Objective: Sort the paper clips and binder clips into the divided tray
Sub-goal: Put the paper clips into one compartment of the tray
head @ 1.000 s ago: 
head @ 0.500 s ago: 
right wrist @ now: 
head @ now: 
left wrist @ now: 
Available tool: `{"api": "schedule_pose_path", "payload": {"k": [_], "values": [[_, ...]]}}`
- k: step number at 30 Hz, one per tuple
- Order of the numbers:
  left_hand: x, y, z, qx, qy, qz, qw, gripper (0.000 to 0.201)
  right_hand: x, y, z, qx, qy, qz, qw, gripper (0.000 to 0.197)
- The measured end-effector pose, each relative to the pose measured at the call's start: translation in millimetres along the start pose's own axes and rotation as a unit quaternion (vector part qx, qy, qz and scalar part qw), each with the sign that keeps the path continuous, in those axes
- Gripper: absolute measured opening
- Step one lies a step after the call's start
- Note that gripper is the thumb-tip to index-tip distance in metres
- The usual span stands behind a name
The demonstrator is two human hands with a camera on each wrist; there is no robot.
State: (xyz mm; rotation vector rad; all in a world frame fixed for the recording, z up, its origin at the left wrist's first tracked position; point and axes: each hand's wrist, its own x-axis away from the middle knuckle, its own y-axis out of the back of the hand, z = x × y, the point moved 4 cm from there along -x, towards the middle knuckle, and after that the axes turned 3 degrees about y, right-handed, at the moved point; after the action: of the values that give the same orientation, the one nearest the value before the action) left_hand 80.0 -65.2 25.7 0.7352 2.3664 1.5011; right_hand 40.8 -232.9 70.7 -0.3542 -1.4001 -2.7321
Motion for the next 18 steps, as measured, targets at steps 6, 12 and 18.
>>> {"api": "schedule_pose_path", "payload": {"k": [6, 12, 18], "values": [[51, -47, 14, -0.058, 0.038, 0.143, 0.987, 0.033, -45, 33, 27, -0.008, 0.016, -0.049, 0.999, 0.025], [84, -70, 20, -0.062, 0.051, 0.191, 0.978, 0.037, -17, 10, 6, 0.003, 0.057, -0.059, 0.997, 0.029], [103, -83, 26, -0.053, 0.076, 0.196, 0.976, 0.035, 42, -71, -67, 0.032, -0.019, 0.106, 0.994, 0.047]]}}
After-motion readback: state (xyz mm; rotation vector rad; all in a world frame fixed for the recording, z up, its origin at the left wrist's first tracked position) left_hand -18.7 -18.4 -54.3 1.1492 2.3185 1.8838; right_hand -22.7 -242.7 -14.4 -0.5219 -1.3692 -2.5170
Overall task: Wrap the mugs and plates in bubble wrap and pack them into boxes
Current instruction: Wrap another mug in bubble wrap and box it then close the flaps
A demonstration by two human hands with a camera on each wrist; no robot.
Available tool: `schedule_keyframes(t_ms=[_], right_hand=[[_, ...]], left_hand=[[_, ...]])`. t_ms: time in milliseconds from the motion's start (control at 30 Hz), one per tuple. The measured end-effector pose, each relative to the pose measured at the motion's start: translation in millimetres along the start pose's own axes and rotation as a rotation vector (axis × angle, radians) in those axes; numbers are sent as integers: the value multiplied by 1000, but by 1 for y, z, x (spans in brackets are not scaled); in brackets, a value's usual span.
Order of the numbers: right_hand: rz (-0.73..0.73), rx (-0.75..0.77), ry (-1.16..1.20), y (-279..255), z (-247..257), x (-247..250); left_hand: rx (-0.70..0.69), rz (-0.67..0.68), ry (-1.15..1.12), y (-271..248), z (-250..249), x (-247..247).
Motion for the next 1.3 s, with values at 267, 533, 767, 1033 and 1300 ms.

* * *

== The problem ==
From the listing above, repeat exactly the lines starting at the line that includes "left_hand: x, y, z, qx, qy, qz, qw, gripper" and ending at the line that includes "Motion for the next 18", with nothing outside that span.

== Solved exercise ==
  left_hand: x, y, z, qx, qy, qz, qw, gripper (0.000 to 0.201)
  right_hand: x, y, z, qx, qy, qz, qw, gripper (0.000 to 0.197)
- The measured end-effector pose, each relative to the pose measured at the call's start: translation in millimetres along the start pose's own axes and rotation as a unit quaternion (vector part qx, qy, qz and scalar part qw), each with the sign that keeps the path continuous, in those axes
- Gripper: absolute measured opening
- Step one lies a step after the call's start
- Note that gripper is the thumb-tip to index-tip distance in metres
- The usual span stands behind a name
The demonstrator is two human hands with a camera on each wrist; there is no robot.
State: (xyz mm; rotation vector rad; all in a world frame fixed for the recording, z up, its origin at the left wrist's first tracked position; point and axes: each hand's wrist, its own x-axis away from the middle knuckle, its own y-axis out of the back of the hand, z = x × y, the point moved 4 cm from there along -x, towards the middle knuckle, and after that the axes turned 3 degrees about y, right-handed, at the moved point; after the action: of the values that give the same orientation, the one nearest the value before the action) left_hand 80.0 -65.2 25.7 0.7352 2.3664 1.5011; right_hand 40.8 -232.9 70.7 -0.3542 -1.4001 -2.7321
Motion for the next 18 steps, as measured, targets at steps 6, 12 and 18.

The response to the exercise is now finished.